I'm analyzing some survey data and using expss
to create tables.
One of our questions is about brand awareness. I have 3 types of brands: BrandA is a brand that a large subset of the sample sees, BrandB is a brand that a smaller (mutually exclusive!) subset of the sample sees, and BrandC is a brand that every respondent sees.

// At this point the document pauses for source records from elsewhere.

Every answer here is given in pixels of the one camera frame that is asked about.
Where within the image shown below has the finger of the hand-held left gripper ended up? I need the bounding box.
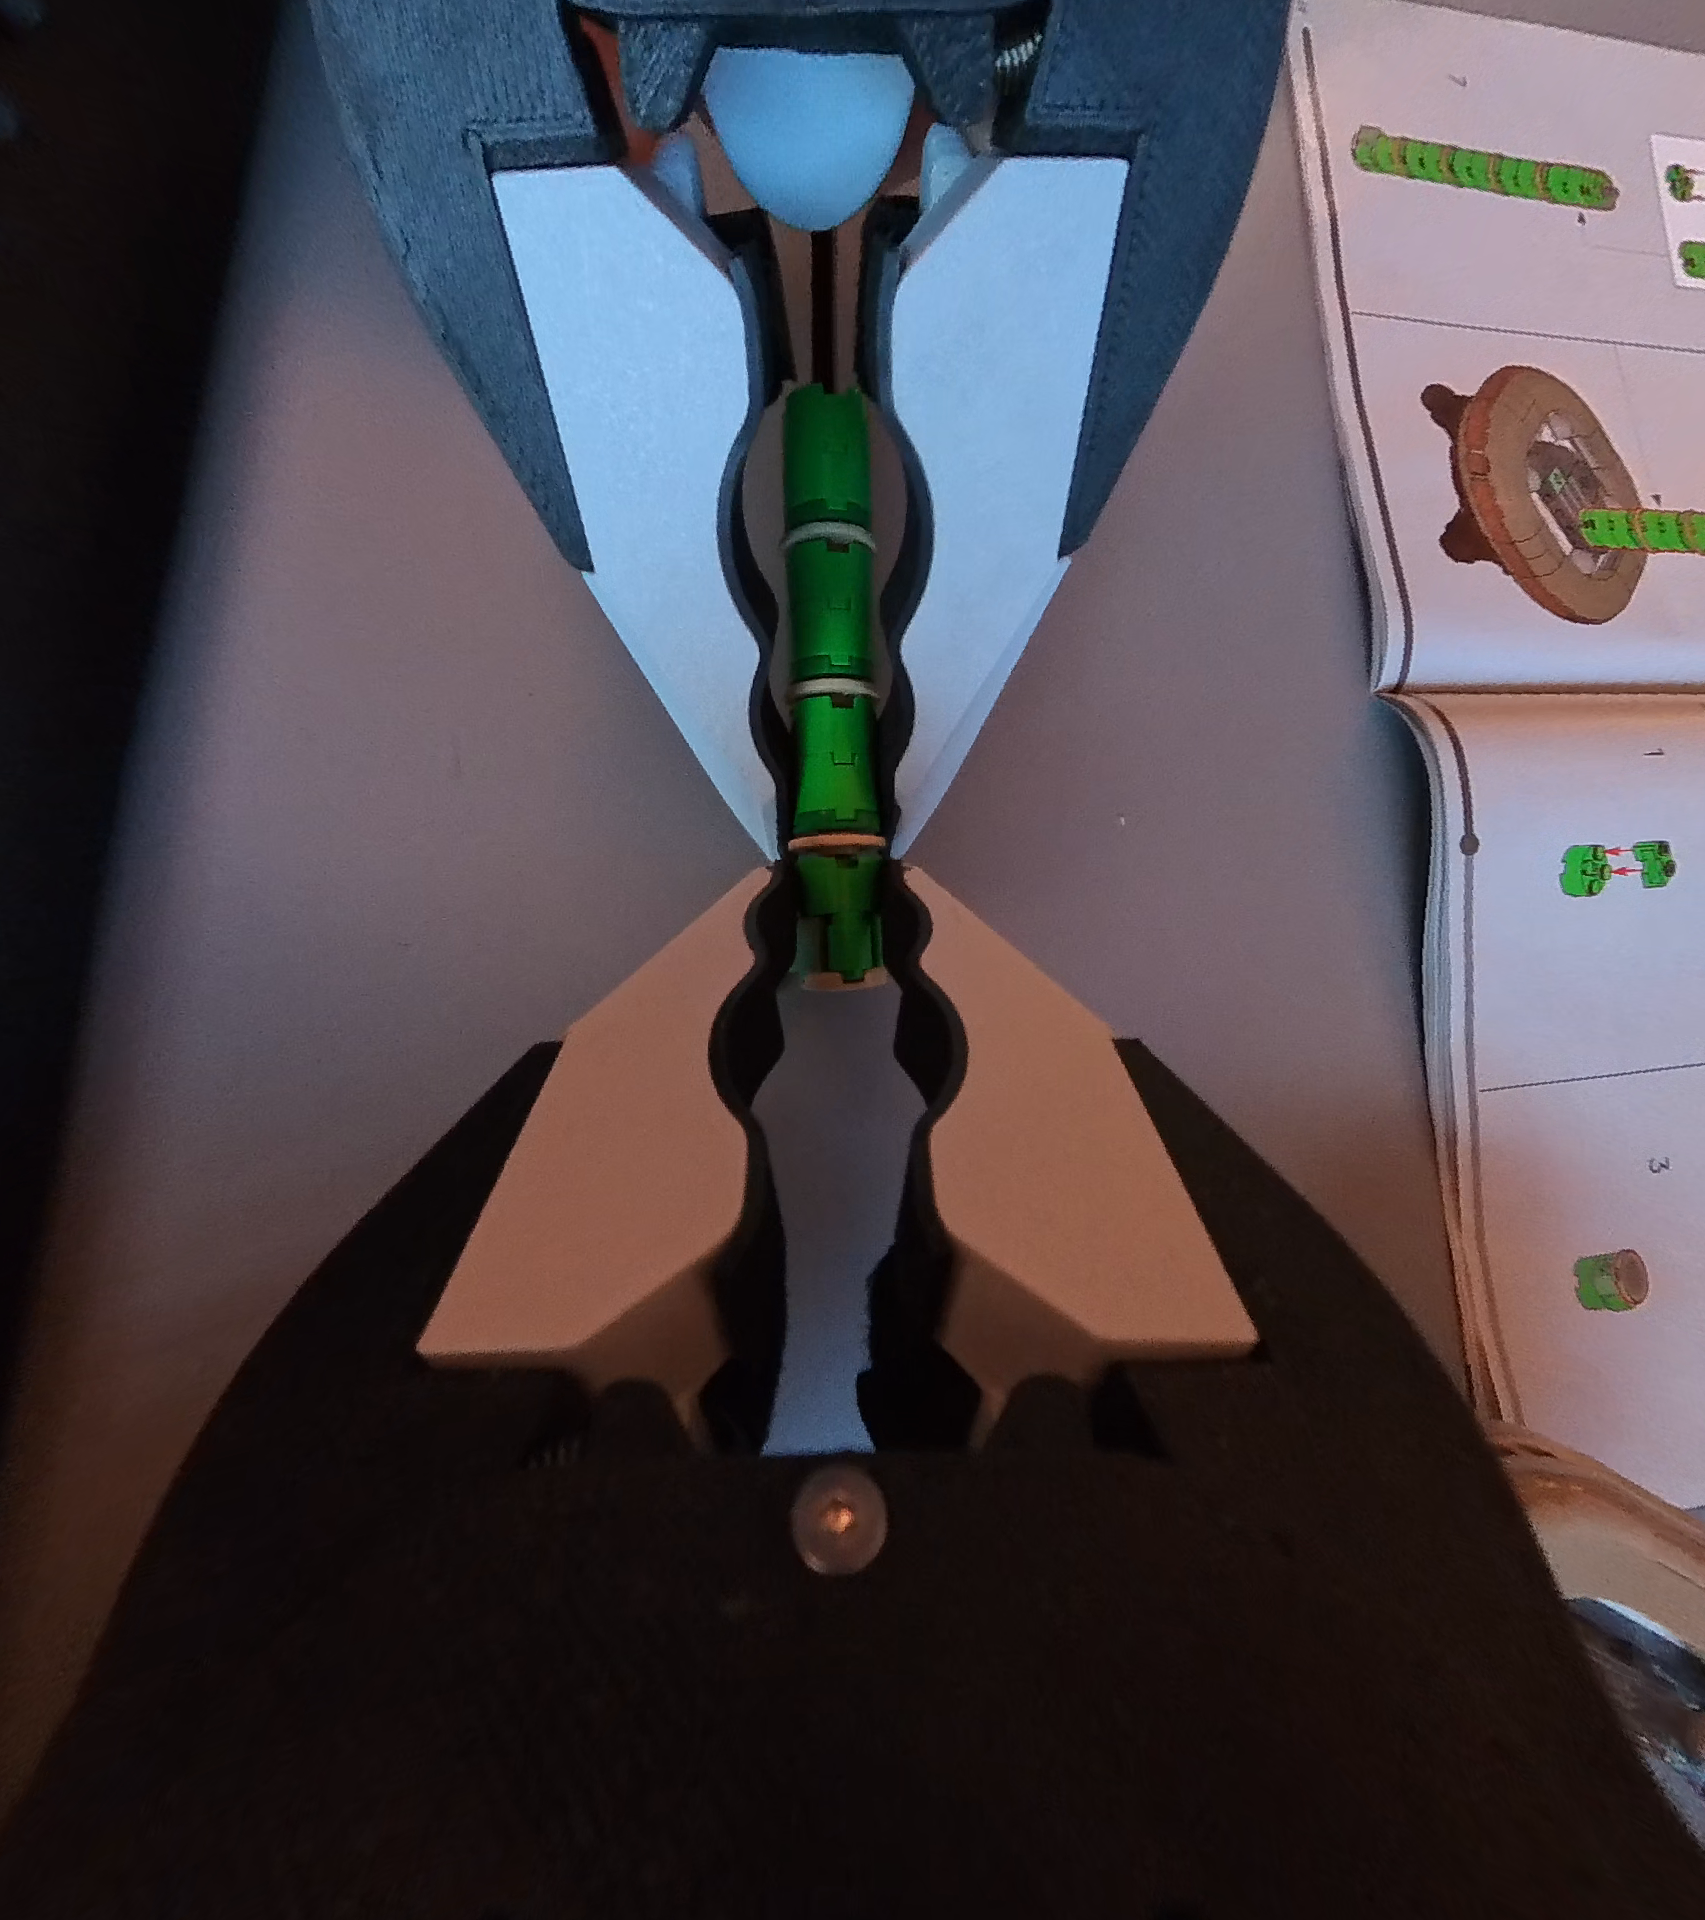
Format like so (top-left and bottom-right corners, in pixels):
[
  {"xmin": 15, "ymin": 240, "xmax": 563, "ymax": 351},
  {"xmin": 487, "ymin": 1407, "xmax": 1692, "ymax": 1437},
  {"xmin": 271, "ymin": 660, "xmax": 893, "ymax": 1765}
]
[
  {"xmin": 865, "ymin": 125, "xmax": 1135, "ymax": 868},
  {"xmin": 488, "ymin": 132, "xmax": 796, "ymax": 866}
]

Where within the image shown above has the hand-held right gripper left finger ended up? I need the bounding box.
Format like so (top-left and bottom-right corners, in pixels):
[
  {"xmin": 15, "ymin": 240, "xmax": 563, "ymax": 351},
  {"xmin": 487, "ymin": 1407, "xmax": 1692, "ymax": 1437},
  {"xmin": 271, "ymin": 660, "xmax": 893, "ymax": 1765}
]
[{"xmin": 415, "ymin": 862, "xmax": 795, "ymax": 1458}]

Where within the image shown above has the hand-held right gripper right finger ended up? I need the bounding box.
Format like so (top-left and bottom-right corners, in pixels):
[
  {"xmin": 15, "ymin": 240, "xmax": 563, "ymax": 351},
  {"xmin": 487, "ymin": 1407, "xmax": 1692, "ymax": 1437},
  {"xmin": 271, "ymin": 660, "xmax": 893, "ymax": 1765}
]
[{"xmin": 856, "ymin": 866, "xmax": 1263, "ymax": 1454}]

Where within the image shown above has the green segmented rod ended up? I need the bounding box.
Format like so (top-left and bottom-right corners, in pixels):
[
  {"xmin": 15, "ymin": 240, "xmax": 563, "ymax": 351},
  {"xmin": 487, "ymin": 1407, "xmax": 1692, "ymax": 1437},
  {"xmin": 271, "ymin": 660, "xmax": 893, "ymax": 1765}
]
[{"xmin": 777, "ymin": 381, "xmax": 897, "ymax": 995}]

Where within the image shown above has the grey desk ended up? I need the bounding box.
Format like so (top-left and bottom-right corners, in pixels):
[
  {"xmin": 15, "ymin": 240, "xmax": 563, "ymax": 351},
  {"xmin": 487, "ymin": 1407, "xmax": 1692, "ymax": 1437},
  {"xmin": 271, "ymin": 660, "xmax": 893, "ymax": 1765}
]
[{"xmin": 0, "ymin": 0, "xmax": 1705, "ymax": 1920}]

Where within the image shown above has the open instruction booklet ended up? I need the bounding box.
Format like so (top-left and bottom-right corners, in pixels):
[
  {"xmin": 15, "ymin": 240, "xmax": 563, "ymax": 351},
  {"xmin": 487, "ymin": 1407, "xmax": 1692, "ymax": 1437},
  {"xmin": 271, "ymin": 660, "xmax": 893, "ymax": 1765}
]
[{"xmin": 1287, "ymin": 0, "xmax": 1705, "ymax": 1510}]

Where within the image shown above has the black studded mat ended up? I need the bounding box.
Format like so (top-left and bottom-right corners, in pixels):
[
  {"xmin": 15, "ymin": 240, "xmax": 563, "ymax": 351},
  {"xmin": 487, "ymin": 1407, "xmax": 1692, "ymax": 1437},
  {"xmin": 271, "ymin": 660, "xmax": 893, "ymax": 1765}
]
[{"xmin": 0, "ymin": 0, "xmax": 277, "ymax": 1920}]

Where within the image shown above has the round silver object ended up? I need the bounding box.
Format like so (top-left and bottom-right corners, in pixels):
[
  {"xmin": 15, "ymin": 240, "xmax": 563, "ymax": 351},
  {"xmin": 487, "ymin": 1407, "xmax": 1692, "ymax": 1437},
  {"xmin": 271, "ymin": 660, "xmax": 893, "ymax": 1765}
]
[{"xmin": 1483, "ymin": 1423, "xmax": 1705, "ymax": 1920}]

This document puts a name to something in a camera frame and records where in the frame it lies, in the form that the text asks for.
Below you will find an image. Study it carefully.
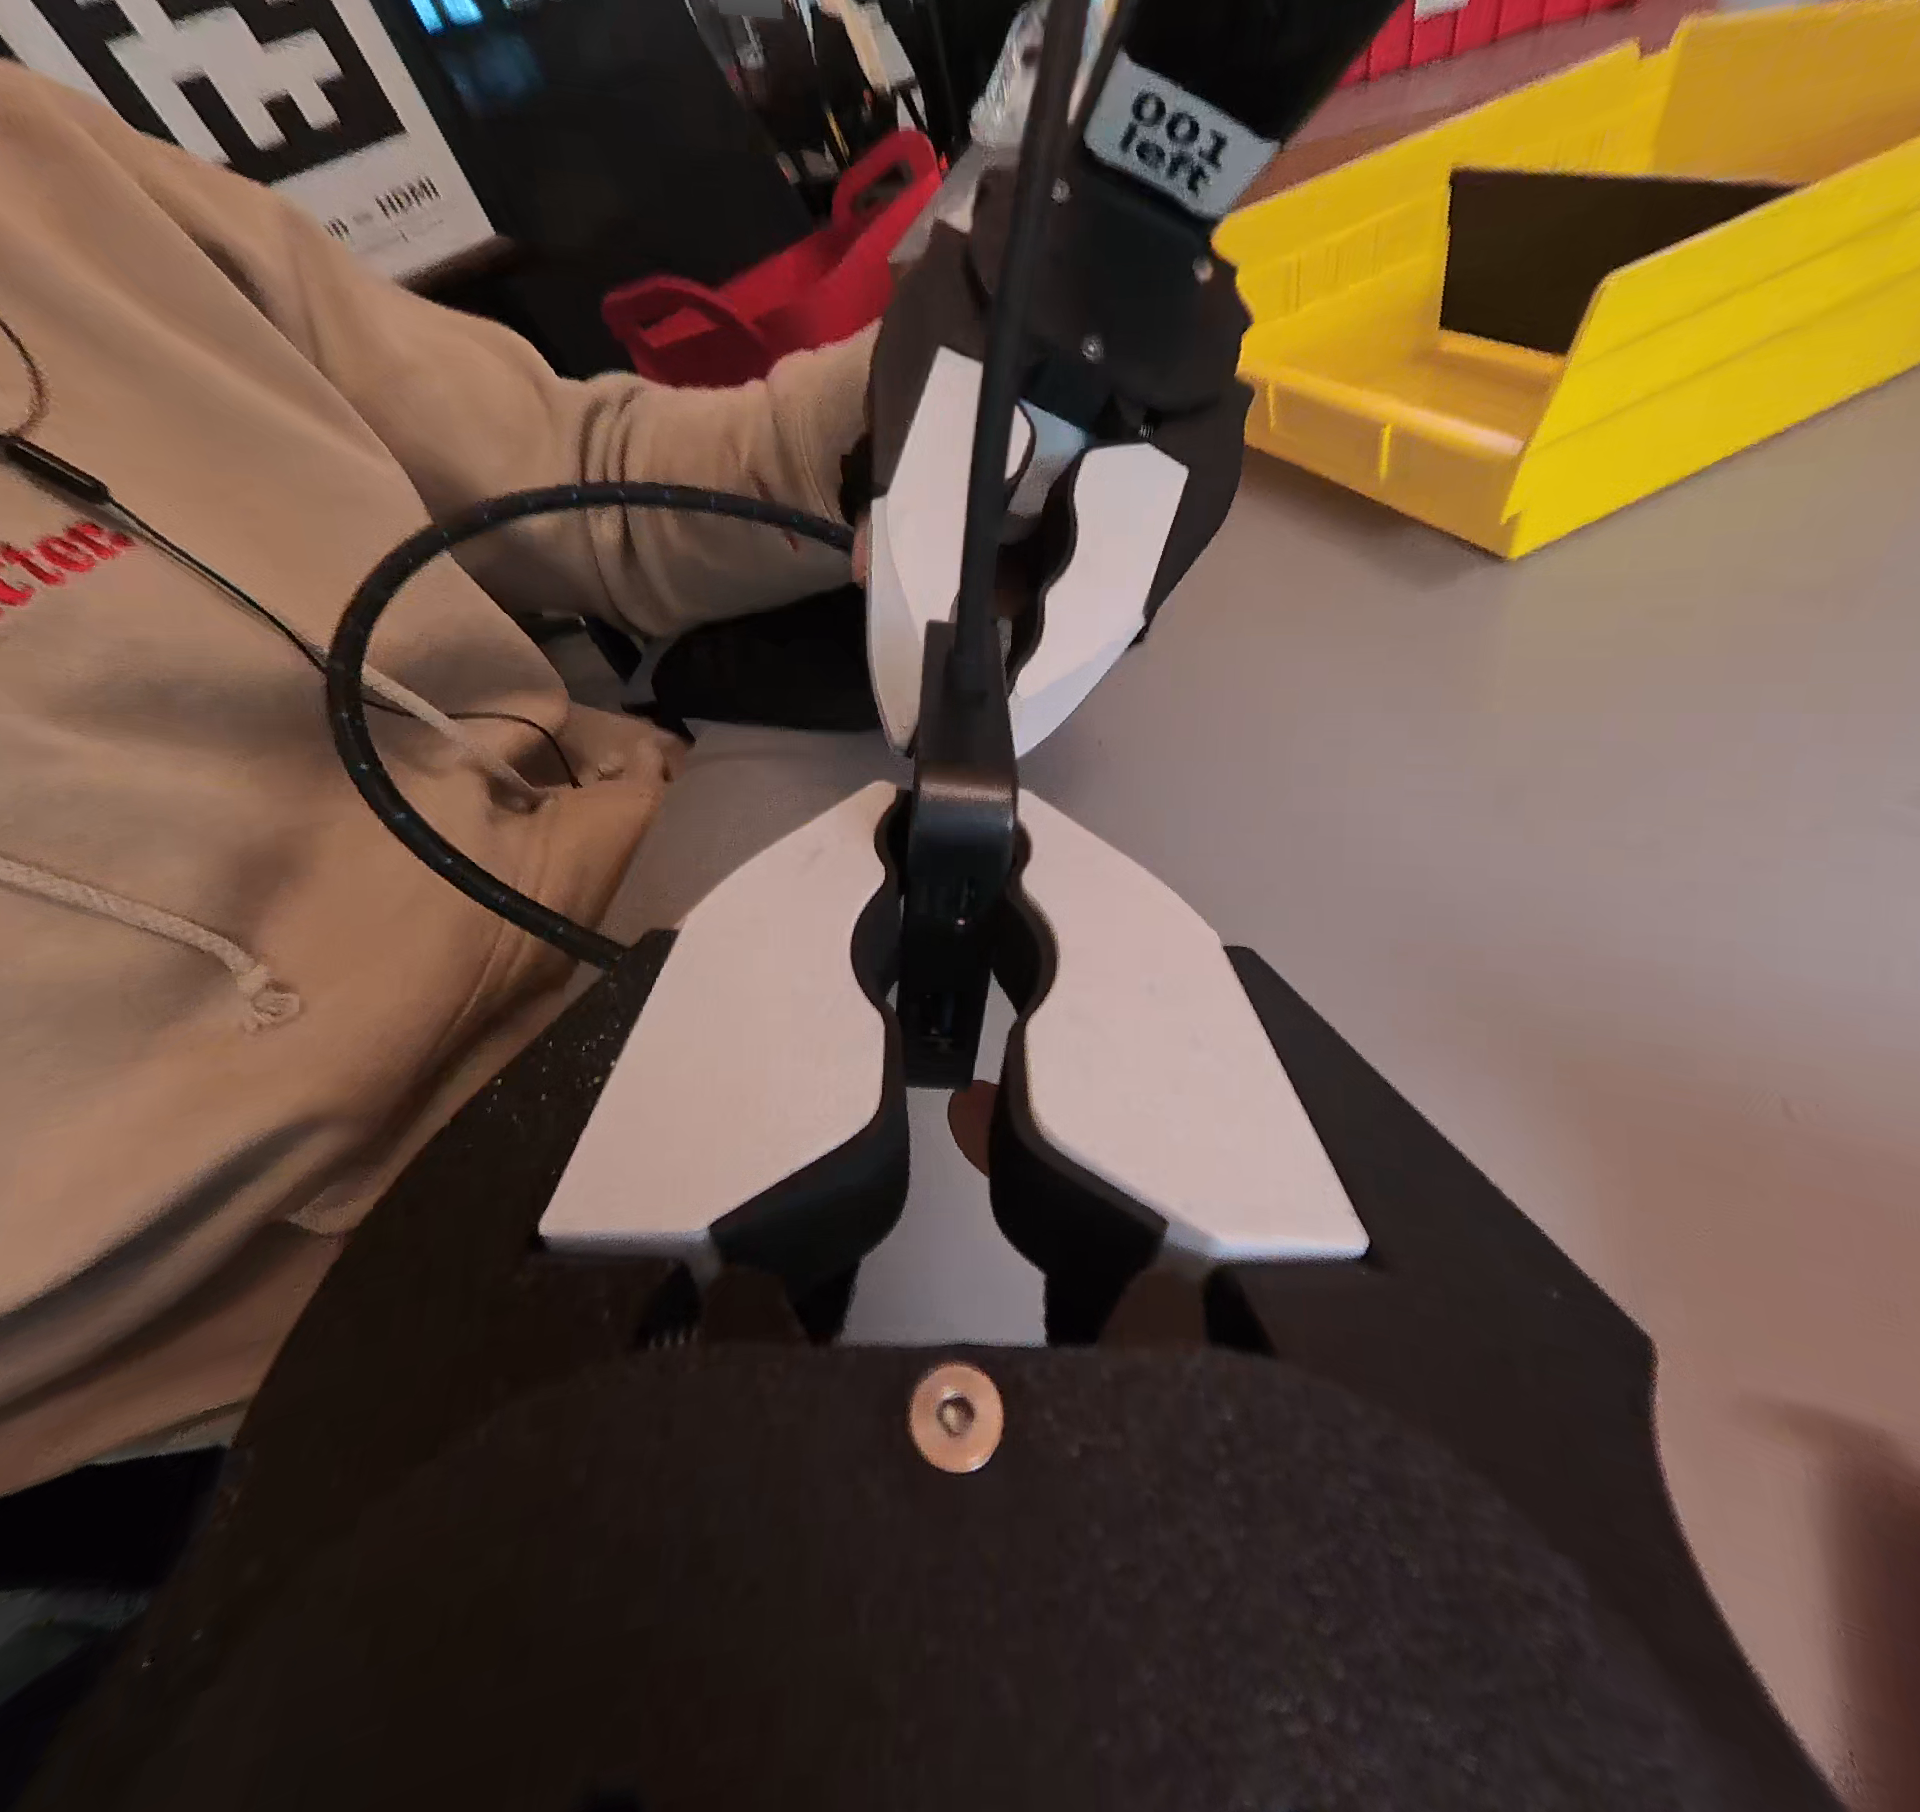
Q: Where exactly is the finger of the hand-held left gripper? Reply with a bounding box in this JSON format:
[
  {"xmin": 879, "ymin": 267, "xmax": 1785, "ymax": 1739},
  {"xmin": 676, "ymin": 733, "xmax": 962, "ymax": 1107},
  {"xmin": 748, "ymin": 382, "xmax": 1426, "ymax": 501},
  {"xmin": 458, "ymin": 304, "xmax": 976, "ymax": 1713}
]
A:
[
  {"xmin": 863, "ymin": 342, "xmax": 1039, "ymax": 762},
  {"xmin": 1002, "ymin": 438, "xmax": 1199, "ymax": 763}
]

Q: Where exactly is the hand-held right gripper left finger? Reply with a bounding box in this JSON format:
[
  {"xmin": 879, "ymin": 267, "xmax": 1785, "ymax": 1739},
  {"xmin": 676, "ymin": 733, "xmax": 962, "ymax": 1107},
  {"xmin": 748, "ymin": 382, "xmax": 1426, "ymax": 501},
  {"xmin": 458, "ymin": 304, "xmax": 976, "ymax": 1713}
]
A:
[{"xmin": 537, "ymin": 781, "xmax": 914, "ymax": 1262}]

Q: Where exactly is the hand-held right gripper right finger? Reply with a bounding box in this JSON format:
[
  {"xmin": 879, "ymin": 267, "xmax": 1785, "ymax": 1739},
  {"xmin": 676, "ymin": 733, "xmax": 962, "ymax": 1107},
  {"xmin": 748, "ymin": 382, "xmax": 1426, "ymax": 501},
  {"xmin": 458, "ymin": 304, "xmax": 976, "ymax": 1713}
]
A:
[{"xmin": 987, "ymin": 791, "xmax": 1371, "ymax": 1265}]

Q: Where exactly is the black braided hdmi cable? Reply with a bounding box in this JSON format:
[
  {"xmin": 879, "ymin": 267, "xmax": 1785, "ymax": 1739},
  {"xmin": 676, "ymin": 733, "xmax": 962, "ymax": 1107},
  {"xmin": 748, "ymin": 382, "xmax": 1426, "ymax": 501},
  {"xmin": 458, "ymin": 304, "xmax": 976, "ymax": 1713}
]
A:
[{"xmin": 328, "ymin": 481, "xmax": 860, "ymax": 970}]

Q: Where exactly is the yellow plastic bin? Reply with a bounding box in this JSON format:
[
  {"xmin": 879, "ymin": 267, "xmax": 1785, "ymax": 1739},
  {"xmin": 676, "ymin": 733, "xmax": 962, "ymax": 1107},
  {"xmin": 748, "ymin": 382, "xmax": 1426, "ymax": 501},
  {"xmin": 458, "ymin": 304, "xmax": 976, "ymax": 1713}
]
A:
[{"xmin": 1213, "ymin": 0, "xmax": 1920, "ymax": 562}]

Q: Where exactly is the person's left forearm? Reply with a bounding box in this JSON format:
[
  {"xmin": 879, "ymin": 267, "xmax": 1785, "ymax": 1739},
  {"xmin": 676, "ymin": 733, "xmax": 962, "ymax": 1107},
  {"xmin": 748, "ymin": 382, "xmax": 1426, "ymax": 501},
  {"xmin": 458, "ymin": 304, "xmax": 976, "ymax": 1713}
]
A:
[{"xmin": 495, "ymin": 327, "xmax": 886, "ymax": 643}]

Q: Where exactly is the red plastic basket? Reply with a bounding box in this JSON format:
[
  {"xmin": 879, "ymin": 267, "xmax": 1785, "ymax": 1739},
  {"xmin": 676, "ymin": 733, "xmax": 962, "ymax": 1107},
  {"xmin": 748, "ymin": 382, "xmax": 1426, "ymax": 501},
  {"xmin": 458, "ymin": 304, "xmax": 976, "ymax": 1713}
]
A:
[{"xmin": 598, "ymin": 129, "xmax": 948, "ymax": 389}]

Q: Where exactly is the black bin divider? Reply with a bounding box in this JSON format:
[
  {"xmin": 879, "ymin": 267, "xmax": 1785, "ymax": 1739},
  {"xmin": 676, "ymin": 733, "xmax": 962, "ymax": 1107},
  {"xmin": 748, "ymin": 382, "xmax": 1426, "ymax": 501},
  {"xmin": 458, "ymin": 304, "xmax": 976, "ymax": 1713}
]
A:
[{"xmin": 1441, "ymin": 167, "xmax": 1802, "ymax": 357}]

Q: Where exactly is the person in beige hoodie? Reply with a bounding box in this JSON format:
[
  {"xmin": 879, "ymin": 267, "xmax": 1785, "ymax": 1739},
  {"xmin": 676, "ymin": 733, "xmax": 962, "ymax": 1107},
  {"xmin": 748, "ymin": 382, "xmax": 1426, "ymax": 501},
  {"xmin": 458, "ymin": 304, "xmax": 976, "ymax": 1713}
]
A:
[{"xmin": 0, "ymin": 64, "xmax": 693, "ymax": 1462}]

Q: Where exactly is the black white tag sign board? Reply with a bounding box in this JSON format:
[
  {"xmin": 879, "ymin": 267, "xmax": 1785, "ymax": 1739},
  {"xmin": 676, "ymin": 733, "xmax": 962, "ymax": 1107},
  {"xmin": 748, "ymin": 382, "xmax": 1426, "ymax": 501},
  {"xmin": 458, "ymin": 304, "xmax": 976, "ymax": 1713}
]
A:
[{"xmin": 0, "ymin": 0, "xmax": 496, "ymax": 276}]

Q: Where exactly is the thin black cord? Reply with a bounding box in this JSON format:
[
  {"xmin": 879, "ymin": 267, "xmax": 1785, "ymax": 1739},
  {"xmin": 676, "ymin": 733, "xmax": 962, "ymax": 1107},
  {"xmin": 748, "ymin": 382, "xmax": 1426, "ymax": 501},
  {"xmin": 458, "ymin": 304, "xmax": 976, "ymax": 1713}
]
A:
[{"xmin": 0, "ymin": 320, "xmax": 584, "ymax": 791}]

I'd like to treat this awareness question as a multiple response question and report the % of people (who actually saw the brand) who are aware of each brand. (In this case, a value of 1 means that the respondent was aware of the brand.)
The closest I can get is by using the code below, but tab_stat_cpct()
is not reporting accurate percentages or # of cases, as you can see in the attached table. When you compare the Total % listed in the table to the total % computed manually (i.e., via mean(data$BrandA, na.rm = TRUE)
), it is reporting values that are too low for BrandA and BrandB, and a value that is too high for BrandC. (Not to mention that the total # of cases should be 25.)
I've read over the documentation, and I understand that this issue is due to how tab_stat_cpct()
defines a "case" for the purposes of computing the percentage, but I don't see an argument that will adjust that definition to do what I need. Am I missing something? Or is there some other way of reporting accurate percentages? Thanks!
set.seed(123)
data <- data.frame(
Age = sample(c("25-34", "35-54", "55+"), 25, replace = TRUE),
BrandA = c(1, 0, 0, 1, 0, 1, NA, NA, NA, NA, NA, NA, NA, 1,
0, 1, 1, 1, 1, 0, 1, 1, 0, 0, 1),
BrandB = c(NA, NA, NA, NA, NA, NA, 1, 1, 0, 1, 0, 1, 1, NA,
NA, NA, NA, NA, NA, NA, NA, NA, NA, NA, NA),
BrandC = c(1, 0, 1, 0, 1, 1, 1, 0, 0, 1, 1, 0, 1, 0, 1, 0,
1, 1, 1, 0, 1, 0, 1, 0, 1)
)
data %>%
tab_cells(mrset(as.category(BrandA %to% BrandC))) %>%
tab_cols(total(), Age) %>%
tab_stat_cpct() %>%
tab_last_sig_cpct() %>%
tab_pivot()
## | | #Total | Age | | |
## | | | 25-34 | 35-54 | 55+ |
## | | | A | B | C |
## | ------------ | ------ | ------- | ----- | ---- |
## | BrandA | 52.4 | 83.3 B | 28.6 | 50.0 |
## | BrandB | 23.8 | | 42.9 | 25.0 |
## | BrandC | 71.4 | 100.0 C | 71.4 | 50.0 |
## | #Total cases | 21 | 6 | 7 | 8 |
It is considered that all items in the multiple response sets have the same base. Base for mdset
is the number of cases in which we have at least one non-empty item (item with with value 1). That's why base for your brands is 21. If we will treat each item separately then we need to show total for each item to calculate significance. In many cases it is very inconvenient.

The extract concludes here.